Long-lasting effect is a third problem with external invalidity. Even if you can generalize to the population, does it have a long-lasting effect, or is it merely temporary. If you wanted to increase civics knowledge in the general population, and you did the classical experimental design, and post-test scores were higher, would they stay higher. Or would they drop down over time to what they were initially. That is why multiple post-tests can help. Sometimes, the scores will drop down over time, but they will still be higher than they were in the pre-test. So the stimulus did have some effect, but not as great as you thought. This is a case with this coronavirus vaccine, which is found to be effective for only about 6 months; therefore, people need booster shots.

I won’t even mention the 4th problem, which is too complex to explain, and we’re running out of time.

To summarize: External Invalidity Problems are an inability to generalize to a population.

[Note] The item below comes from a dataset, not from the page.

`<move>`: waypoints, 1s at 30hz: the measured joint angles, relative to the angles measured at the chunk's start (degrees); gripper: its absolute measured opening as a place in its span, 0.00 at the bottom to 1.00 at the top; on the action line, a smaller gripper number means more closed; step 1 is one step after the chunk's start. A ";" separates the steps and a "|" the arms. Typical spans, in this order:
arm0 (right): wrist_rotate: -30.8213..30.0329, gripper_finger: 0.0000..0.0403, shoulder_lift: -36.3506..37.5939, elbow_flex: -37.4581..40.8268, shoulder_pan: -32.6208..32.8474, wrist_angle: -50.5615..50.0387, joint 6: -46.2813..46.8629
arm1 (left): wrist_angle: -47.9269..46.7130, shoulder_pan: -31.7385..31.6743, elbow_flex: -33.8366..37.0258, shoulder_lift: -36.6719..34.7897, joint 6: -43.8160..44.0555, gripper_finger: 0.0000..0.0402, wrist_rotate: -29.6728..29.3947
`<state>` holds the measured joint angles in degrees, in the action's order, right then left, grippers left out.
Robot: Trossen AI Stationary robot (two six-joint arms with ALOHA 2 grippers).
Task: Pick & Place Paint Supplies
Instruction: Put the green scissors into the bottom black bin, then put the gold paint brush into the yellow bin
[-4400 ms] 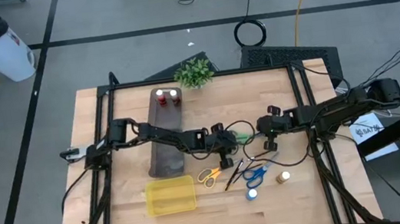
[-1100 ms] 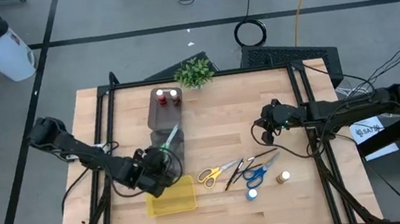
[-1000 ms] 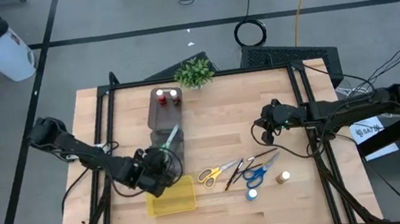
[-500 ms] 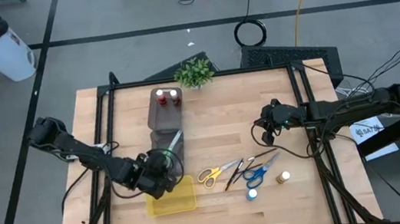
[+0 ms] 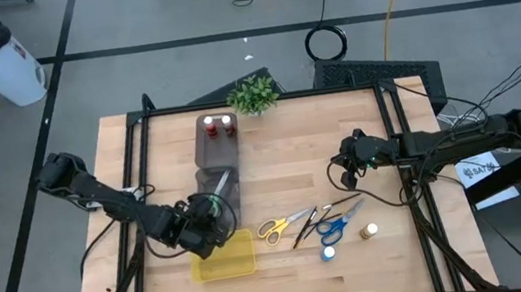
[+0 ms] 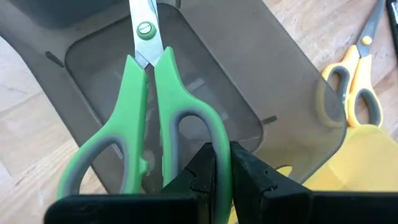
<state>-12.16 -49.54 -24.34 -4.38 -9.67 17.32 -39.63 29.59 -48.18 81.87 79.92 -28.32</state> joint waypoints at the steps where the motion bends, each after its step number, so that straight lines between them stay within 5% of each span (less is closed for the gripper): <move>1: 0.00 0.00 0.00 0.00 0.00 0.00 0.00 | 0.33 -0.22 0.00 0.00 -0.43 0.08 0.00; 6: 0.00 0.00 0.00 0.00 0.00 -0.02 0.00 | 1.22 -1.37 0.00 0.00 -1.61 0.08 -0.39; 15: 0.00 0.00 0.00 0.00 0.00 0.00 0.00 | 3.00 -1.51 0.00 0.00 -4.16 0.29 -2.84; 20: 0.00 0.00 0.00 0.00 0.00 0.00 0.00 | 5.51 -1.80 0.00 -0.32 -13.70 0.36 -3.13; 30: 0.00 0.00 0.00 0.00 0.00 0.00 0.00 | 1.35 -2.19 0.00 -2.49 -17.05 0.39 0.75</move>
<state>-12.16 -49.54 -24.34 -4.38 -9.67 17.32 -38.28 27.40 -48.18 79.37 62.87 -27.57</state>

There are 3 external invalidity problems that we talked about:

(Source Note: internal and external invalidity problems derived from Donald T. Campbell and Julian C. Stanley's Experimental and Quasi-Experimental Designs for Research, Houghton Mifflin Co., 1963, pages 5-6.)

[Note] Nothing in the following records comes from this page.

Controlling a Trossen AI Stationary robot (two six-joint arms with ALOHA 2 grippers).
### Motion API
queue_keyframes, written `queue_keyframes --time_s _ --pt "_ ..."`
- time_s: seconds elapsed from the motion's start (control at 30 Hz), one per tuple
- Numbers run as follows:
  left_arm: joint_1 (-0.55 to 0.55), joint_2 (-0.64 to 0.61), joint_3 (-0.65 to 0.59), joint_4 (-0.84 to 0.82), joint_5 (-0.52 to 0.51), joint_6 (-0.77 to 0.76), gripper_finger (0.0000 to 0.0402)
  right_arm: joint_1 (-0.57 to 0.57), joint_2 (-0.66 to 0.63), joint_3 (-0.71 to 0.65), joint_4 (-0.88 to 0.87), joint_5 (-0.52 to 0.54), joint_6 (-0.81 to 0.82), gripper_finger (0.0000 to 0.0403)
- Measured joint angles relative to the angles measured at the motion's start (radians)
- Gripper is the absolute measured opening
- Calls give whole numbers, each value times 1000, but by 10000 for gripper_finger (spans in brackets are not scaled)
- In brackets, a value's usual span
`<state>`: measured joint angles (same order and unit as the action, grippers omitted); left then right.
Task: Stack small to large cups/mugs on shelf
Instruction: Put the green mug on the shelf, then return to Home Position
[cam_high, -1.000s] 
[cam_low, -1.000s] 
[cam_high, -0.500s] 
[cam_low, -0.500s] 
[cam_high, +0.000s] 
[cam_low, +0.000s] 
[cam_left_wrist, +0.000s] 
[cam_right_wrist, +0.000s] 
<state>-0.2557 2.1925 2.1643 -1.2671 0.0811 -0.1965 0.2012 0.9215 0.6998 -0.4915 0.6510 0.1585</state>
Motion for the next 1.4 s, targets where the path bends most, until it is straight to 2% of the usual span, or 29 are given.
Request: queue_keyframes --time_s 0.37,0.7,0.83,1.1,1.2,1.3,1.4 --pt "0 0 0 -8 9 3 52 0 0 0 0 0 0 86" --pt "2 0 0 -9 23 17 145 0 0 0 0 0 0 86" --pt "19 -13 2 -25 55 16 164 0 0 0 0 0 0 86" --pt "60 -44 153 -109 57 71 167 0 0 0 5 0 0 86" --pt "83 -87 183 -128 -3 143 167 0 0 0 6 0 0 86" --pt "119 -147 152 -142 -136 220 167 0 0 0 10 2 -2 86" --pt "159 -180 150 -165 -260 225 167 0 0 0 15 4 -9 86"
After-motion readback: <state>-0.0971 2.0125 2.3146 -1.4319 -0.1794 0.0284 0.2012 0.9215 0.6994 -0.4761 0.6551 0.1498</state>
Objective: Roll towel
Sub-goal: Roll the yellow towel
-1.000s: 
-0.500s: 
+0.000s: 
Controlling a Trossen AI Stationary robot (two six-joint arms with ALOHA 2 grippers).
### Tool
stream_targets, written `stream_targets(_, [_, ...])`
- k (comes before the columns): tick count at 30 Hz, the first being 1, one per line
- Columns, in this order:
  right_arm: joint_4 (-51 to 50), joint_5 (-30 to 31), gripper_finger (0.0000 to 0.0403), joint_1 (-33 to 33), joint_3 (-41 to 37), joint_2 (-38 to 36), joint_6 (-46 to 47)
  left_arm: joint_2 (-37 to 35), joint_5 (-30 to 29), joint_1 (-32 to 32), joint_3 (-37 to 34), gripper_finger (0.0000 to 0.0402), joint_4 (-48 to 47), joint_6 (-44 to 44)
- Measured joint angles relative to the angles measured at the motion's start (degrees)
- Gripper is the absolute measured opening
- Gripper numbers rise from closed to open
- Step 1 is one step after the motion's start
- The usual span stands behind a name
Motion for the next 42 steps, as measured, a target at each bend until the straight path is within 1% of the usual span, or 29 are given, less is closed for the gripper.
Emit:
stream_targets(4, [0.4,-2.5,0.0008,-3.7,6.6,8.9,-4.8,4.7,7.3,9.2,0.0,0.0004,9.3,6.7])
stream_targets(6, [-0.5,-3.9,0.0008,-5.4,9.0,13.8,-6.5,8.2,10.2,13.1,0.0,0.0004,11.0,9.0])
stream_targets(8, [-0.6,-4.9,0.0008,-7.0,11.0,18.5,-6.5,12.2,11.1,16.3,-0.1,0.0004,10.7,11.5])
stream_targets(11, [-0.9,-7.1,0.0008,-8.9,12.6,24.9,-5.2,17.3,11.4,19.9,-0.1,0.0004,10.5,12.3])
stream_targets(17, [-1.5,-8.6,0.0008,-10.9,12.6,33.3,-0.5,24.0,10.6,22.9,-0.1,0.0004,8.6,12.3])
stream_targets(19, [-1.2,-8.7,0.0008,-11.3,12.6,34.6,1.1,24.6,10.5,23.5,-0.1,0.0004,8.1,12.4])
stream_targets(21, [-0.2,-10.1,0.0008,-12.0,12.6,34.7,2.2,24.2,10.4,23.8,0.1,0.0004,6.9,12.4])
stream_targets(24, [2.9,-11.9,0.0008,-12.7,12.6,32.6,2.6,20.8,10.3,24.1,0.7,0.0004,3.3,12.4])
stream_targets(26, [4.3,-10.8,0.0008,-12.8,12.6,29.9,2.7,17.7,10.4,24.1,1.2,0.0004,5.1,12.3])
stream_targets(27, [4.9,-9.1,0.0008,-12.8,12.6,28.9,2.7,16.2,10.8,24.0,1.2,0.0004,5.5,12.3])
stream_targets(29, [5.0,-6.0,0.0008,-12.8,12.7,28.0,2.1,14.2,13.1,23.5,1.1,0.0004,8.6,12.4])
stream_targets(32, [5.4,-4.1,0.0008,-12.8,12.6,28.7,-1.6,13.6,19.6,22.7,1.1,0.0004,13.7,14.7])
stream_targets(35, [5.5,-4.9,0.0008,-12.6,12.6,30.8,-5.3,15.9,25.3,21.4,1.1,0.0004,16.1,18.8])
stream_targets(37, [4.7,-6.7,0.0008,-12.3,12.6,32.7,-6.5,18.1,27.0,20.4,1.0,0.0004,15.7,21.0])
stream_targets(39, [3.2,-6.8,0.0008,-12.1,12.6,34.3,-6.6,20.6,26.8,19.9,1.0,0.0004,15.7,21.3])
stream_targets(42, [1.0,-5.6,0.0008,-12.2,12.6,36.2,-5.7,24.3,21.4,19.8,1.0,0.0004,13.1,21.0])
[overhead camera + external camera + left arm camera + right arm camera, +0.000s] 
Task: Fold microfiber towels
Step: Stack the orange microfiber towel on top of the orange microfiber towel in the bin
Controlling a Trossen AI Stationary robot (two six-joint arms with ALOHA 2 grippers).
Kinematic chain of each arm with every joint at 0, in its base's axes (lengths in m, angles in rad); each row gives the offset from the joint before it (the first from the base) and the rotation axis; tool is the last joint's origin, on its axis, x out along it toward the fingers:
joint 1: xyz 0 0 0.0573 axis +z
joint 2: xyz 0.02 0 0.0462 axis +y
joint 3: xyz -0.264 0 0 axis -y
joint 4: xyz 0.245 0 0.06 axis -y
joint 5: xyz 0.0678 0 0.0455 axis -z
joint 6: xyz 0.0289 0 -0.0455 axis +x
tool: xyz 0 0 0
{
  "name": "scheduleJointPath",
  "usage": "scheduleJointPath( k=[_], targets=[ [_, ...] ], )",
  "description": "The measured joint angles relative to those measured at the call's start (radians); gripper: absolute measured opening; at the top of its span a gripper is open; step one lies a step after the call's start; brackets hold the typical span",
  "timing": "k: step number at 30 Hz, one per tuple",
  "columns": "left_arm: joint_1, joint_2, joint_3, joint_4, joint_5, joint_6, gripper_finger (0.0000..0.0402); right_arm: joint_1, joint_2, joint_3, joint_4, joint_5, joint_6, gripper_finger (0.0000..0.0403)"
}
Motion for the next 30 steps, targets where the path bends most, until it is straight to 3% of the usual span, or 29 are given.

The Classical Experimental Design is strong on internal validity, but weak on external validity

 

Quasi-experimental designs are only moderate on internal validity, since they are natural-occurring experiments, and people cannot be randomly assigned to the groups.

Two major types of quasi-experiments:

1) Time Series Design- multiple pre-tests before stimulus; multiple post-tests after stimulus; no control group. This design’s problem is a failure to control for numerous threats to the internal validity of the quasi-experiment.

2) Control Series Design- two time series, one for experimental group, one for control group. You must have groups that are as comparable as possible. This design controls for many internal validity problems.

Example, you want to save lives on our highways by greatly increasing the fine for not using seat belts. You use a Time Series Design, and look at the highway fatality rate per miles driven in the three years before the new state law increasing fines. Then, over the next three years, you look at the highway fatality rate. So you have three pre-tests, and three post-tests. If the rates go down in the post-tests, you say that the stimulus (the new law) had an effect.

But, what if other things were going on in the environment that were also causing fatality rates to go down. Maybe the cars are being built better, with more safety devices. Maybe there is more police enforcement. Maybe the weather is less rainy, or people are becoming more considerate. Whatever. These other factors cause fatality rates to go down.

So a Control Series Design is an even better design. Find a state whose composition is similar to Mississippi. How about Alabama? They would also be affected by many of these other factors. But they did not have the law change. So you have an experimental and control group. Did the fatality rate go down more in Mississippi than in Alabama? If so, the stimulus had an effect.